Save the configuration by clicking on "Save".
Activate "Natural Language Question Answering" (NLQA) in the desired indexes. For more information about the configuration, see Create NLQA index and Activate NLQA on existing index.
On-premise customers have the option to use GPU appliances or Mindbreeze SaaS customers can use a remote LLM. Please contact sales@mindbreeze.com regarding options for running an LLM with Mindbreeze.
For the use of existing, external LLM models, the Huggingface Text Generation Interface (TGI) is currently supported. If necessary, OAuth can be used as an authorisation option. If you want to use a self-hosted LLM with a different interface, please contact Mindbreeze Support (support@mindbreeze.com) to check compatibility.
To set up the LLM, click on the menu item "Insight Services" in the Management Center and open the submenu item "RAG". Select the "LLMs" area there.
Click on "Add" to configure a new LLM. The following values are supplied by the respective LLM:
Setting | Description |
Name | Name of the Large Language Model |
URL | URL |
User Message Token User Message End Token Assistant Message Token Assistant Message End Token Message End Token | To be filled in depending on the model. |
Preprompt | A Pre-Prompt is used to apply specific roles, intents and limitations to each subsequent prompt of a Model. |
Maximum amount of tokens | Limits the tokens of a prompt. "0" does not limit the tokens. No limitation can decrease the speed of generation when the prompt is too long. A value of 2000 is recommended. |
Save your configuration by clicking on "Save". You can find more details on the administration of models and pipelines in Whitepaper - Administration of Insight Services for Retrieval Augmented Generation.

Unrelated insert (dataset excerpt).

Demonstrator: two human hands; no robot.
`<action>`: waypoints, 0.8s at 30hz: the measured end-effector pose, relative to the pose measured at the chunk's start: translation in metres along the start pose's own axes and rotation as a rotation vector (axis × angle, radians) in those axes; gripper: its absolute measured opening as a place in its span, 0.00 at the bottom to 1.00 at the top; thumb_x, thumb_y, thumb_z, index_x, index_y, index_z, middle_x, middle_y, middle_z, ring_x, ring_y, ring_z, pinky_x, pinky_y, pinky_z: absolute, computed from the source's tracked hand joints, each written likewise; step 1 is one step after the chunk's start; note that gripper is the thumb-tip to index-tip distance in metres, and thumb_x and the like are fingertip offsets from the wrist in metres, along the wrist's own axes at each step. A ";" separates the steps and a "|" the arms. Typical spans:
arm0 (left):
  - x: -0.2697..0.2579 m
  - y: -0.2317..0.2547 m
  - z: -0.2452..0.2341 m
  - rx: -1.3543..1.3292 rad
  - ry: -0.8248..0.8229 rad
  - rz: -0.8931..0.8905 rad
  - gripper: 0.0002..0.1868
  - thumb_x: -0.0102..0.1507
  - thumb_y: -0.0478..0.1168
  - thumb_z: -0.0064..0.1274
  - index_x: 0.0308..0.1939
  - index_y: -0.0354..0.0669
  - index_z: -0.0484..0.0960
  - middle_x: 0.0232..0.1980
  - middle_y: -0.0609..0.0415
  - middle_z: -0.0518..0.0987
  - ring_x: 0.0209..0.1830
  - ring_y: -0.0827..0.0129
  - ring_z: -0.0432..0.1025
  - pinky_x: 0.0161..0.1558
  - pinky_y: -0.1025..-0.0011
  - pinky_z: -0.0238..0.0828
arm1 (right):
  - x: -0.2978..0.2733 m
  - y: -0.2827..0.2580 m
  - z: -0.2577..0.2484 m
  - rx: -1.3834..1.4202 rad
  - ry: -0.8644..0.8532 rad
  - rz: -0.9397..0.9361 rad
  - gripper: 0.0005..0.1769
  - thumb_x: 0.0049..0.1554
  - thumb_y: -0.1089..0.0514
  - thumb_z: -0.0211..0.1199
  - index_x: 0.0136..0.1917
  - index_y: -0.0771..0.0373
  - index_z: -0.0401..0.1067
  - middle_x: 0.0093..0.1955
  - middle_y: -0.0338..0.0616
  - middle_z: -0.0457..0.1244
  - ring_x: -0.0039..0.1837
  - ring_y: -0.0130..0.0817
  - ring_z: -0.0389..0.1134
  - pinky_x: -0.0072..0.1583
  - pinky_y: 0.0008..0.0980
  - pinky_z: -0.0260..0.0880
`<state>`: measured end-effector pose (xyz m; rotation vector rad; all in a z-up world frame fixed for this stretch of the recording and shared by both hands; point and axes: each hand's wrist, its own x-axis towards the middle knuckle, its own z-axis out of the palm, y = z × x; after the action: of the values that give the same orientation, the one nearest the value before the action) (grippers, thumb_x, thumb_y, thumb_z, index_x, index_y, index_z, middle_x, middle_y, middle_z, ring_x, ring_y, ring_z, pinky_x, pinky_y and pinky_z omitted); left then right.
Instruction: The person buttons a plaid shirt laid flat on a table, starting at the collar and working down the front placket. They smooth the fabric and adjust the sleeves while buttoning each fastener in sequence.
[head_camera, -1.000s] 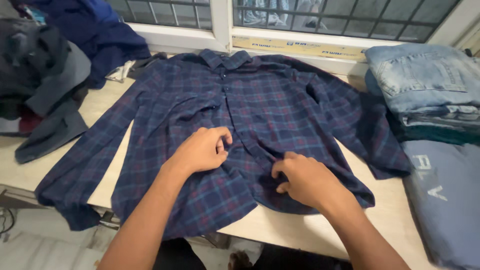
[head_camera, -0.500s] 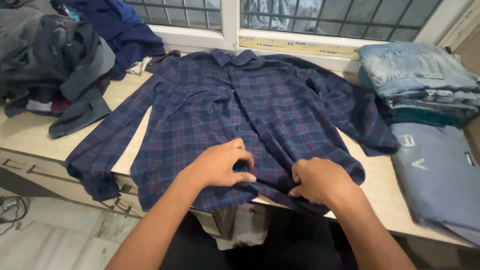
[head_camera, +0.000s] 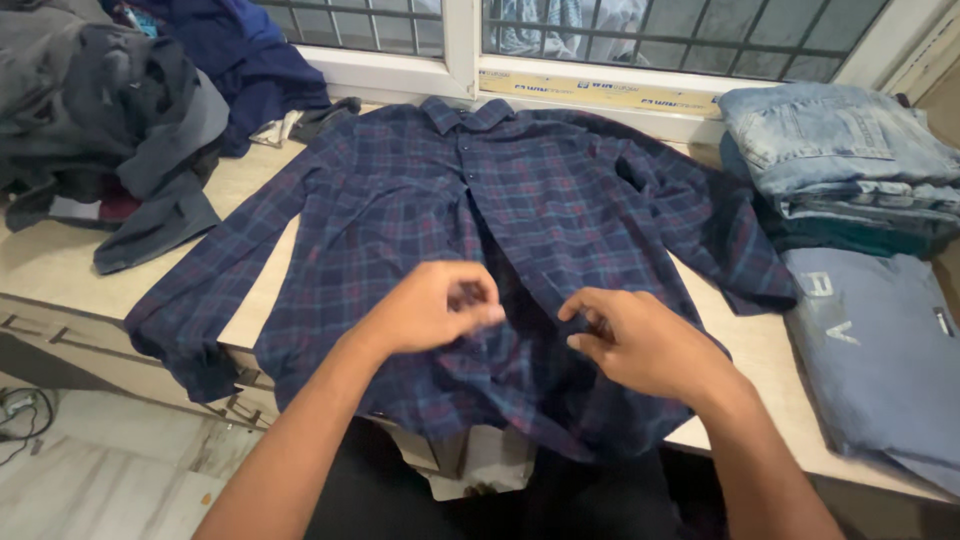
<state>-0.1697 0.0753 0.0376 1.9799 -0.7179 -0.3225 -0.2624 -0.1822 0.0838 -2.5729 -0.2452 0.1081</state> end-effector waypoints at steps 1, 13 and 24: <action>0.007 -0.005 0.001 0.104 0.144 0.006 0.13 0.59 0.45 0.65 0.38 0.40 0.82 0.31 0.53 0.83 0.31 0.68 0.79 0.36 0.70 0.75 | 0.001 -0.006 -0.003 0.058 -0.101 0.091 0.19 0.54 0.57 0.66 0.58 0.59 0.74 0.36 0.49 0.72 0.39 0.42 0.75 0.43 0.39 0.74; 0.030 -0.024 -0.001 0.536 0.454 -0.057 0.17 0.53 0.32 0.53 0.46 0.42 0.78 0.41 0.42 0.84 0.43 0.43 0.78 0.45 0.51 0.74 | 0.105 -0.002 0.013 0.254 -0.145 -0.062 0.14 0.60 0.53 0.59 0.50 0.65 0.79 0.23 0.45 0.67 0.25 0.29 0.67 0.33 0.33 0.68; 0.027 0.000 -0.028 0.462 0.335 -0.072 0.10 0.59 0.44 0.60 0.41 0.46 0.83 0.30 0.50 0.83 0.32 0.54 0.79 0.37 0.57 0.74 | 0.228 0.042 0.104 0.028 0.519 -0.309 0.25 0.44 0.62 0.70 0.57 0.64 0.73 0.50 0.62 0.65 0.51 0.62 0.68 0.53 0.52 0.69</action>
<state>-0.1347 0.0783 0.0535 2.4205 -0.5354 0.1511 -0.0457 -0.1189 -0.0326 -2.3994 -0.4292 -0.6530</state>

If you want to use an external LLM, please contact sales@mindbreeze.com. The sales team will discuss your specific situation with you and provide you with a tailored offer.
The mapping of LLM in the RAG Administration to the required credentials is done via Endpoint Mapping. To configure the authorisation, open the menu item "Configuration" in the Management Center and go to the tab "Network". Create a new credential of type "OAuth 2" with the information provided by Mindbreeze. See the following screenshot for an example.
Create a new endpoint with this credential. The "Location" of the endpoint is the URL of the LLM.
To use InSpire AI Chat, a pipeline with a model must be created. The steps required for this can be found in Whitepaper - Administration of Insight Services for Retrieval Augmented Generation.
To administer Insight Services for RAG, a user must have the following roles:
An administrator can assign these roles to a user or group in the Management Center under the menu item "Setup". To do this, click on the "Credentials" submenu item and assign the necessary roles to the user or group. For more information on assigning roles, see Configuration – Back-End Credentials.
After the application of a Snapshot, the problem can occur that already existing service configuration data for a pipeline and LLM is not displayed anymore. The reason is that there is no defined path in the setting “Path to Store Base” and therefore the pipeline and LLM data are not displayed in the RAG service.
To solve this, please restart your RAG service. After the restart, the service configuration data should be displayed again.